O prefeito de Goiânia, Sandro Mabel, lançou nesta segunda-feira (23) o programa “Obras Cidadãs – Gestão que Resolve”, uma iniciativa da Prefeitura voltada à realização de pequenas intervenções urbanas em bairros da capital. A proposta foi apresentada como uma forma de descentralizar a execução de obras de baixo custo, com foco em melhorias pontuais que impactem diretamente a rotina da população, como reformas de praças, calçadas, iluminação pública e manutenção de equipamentos comunitários.
De acordo com o prefeito, as demandas para execução das obras devem partir da sociedade civil e ser formalizadas junto ao município por meio dos vereadores, que atuarão como intermediários entre os moradores e a gestão municipal. No entanto, Mabel ressaltou que a Prefeitura terá a palavra final sobre quais intervenções serão efetivamente executadas, e que nem todas as indicações se tornarão obras.
“Existem decisões que cabem a nós tomar. Eu vou fazer essa obra, mas não vou fazer. Agora, basicamente, quem xinga a gente o dia inteiro precisa entender que a comunidade vai ter que arrumar um vereador que tenha ligação com a gente. Por que eu tenho que atender um vereador que me xinga dia e noite? Não faz sentido”, declarou o prefeito durante o evento de lançamento, em referência às críticas que recebe de alguns parlamentares.

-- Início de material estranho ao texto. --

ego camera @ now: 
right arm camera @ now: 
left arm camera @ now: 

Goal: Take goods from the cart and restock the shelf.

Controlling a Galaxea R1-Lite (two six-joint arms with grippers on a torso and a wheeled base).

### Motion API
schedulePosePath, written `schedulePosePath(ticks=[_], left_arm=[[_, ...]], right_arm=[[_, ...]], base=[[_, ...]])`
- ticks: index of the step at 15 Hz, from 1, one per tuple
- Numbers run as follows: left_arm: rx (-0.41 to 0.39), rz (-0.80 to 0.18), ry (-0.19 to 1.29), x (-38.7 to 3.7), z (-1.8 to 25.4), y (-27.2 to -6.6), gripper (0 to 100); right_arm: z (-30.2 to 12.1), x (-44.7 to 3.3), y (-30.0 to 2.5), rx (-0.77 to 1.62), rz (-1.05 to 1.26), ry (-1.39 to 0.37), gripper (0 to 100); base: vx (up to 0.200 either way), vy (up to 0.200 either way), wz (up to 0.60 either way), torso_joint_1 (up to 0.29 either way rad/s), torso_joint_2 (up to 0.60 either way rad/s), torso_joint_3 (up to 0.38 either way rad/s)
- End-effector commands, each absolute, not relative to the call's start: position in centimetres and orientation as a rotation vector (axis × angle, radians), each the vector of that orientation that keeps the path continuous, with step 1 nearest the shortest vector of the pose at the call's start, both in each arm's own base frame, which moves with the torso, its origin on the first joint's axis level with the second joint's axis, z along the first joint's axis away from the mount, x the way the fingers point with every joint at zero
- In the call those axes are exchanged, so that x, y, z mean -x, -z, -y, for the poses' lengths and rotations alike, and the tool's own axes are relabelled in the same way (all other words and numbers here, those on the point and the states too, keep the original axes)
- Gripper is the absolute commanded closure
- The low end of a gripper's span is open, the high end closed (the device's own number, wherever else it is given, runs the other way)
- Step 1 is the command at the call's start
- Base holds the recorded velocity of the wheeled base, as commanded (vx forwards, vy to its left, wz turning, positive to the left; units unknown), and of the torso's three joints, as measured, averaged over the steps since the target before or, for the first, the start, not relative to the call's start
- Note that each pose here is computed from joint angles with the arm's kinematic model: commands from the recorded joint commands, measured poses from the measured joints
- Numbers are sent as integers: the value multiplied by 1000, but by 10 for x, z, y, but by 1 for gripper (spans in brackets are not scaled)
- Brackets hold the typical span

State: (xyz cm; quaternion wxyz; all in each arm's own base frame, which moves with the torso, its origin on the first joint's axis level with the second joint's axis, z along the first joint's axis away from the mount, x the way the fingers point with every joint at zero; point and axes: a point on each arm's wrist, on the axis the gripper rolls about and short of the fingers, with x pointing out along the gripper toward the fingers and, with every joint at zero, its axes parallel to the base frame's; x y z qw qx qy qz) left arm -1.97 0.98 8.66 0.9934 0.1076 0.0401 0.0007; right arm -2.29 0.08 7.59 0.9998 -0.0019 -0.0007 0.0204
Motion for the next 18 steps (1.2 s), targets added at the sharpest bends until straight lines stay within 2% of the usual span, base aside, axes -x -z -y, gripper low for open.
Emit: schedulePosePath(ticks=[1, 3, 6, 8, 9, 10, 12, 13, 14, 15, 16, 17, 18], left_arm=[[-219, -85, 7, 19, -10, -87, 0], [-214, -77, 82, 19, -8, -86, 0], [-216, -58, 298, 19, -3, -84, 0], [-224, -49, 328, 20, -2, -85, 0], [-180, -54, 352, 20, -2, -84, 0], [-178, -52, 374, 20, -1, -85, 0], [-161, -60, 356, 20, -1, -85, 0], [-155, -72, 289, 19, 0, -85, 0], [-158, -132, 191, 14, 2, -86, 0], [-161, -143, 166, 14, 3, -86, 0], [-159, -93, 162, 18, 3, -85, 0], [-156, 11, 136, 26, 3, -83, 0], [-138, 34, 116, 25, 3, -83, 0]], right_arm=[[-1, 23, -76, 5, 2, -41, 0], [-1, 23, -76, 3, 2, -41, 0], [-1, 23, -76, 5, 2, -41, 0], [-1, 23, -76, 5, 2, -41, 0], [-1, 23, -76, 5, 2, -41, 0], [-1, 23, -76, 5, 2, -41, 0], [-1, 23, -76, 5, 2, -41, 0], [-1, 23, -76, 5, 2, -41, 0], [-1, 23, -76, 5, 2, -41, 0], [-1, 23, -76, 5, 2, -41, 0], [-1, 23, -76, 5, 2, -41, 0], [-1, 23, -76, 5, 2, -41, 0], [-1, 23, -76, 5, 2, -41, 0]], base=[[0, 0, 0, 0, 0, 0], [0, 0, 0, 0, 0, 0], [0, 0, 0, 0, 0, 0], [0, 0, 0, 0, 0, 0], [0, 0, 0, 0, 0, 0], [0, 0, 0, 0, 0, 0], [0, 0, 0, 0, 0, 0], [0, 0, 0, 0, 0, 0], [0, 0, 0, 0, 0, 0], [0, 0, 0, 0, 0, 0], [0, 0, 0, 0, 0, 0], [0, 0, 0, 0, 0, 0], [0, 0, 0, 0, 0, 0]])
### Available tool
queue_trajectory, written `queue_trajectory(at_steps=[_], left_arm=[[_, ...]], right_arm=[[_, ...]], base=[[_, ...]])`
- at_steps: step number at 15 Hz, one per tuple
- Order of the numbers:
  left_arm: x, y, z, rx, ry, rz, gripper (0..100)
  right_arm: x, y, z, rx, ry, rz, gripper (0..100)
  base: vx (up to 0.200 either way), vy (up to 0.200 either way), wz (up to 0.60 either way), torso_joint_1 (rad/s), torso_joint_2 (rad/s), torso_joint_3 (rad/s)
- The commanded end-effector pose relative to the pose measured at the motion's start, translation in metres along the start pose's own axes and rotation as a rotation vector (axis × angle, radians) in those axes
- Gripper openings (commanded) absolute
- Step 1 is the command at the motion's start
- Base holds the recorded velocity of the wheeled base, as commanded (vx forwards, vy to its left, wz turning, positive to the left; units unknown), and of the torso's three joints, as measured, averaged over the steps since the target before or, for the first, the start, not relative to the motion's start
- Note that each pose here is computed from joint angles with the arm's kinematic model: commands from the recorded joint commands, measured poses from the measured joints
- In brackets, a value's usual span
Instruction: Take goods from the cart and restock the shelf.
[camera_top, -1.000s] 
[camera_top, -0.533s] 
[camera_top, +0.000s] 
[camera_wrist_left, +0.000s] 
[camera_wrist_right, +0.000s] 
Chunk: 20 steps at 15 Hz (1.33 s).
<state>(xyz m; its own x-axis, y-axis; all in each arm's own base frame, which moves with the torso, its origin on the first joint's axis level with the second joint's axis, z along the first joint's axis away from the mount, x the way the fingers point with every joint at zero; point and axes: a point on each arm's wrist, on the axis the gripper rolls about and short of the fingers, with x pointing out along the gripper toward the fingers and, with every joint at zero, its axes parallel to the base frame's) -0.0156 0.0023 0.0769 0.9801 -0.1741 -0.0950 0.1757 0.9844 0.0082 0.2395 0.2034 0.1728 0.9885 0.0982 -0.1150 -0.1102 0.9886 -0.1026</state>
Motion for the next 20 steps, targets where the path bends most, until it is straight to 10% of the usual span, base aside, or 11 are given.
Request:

O prefeito afirmou ainda que vereadores de oposição poderão ter suas demandas atendidas, desde que as propostas sejam consideradas consistentes e tenham conexão com as reais necessidades da comunidade. A secretária de Governo, Sabrina Garcez, reforçou que o que mais importa é que as solicitações sejam legítimas e que todas venham acompanhadas de ata de reunião comunitária para comprovar a participação e prioridade da população.
Funcionamento do programa e investimentos
O programa “Obras Cidadãs” tem início previsto para abril de 2026 e prevê até 40 intervenções por mês, totalizando cerca de 480 obras ao longo do ano, com investimento anual estimado em R$ 15 milhões. Cada ação terá um valor máximo definido pelo município, com teto de custo por obra ou conjunto de serviços — segundo a Prefeitura, essa limitação é feita para permitir rapidez na execução e garantir que mais bairros sejam atendidos.
Após a apresentação da demanda, a Secretaria de Governo fará uma análise técnica e orçamentária antes de autorizar a obra. Uma vez aprovada, uma empresa contratada agenda a vistoria e o início dos trabalhos, o que busca dar agilidade ao processo e evitar burocracia excessiva.
Segundo a gestão municipal, a iniciativa tem como objetivo dar resposta mais rápida às necessidades dos moradores, reforçando a interlocução entre a comunidade, os vereadores e o Executivo. A expectativa é que, além das melhorias urbanas, o programa também facilite a resolução de pequenas demandas que muitas vezes ficam pendentes por causa de processos administrativos mais lentos ou falta de articulação direta.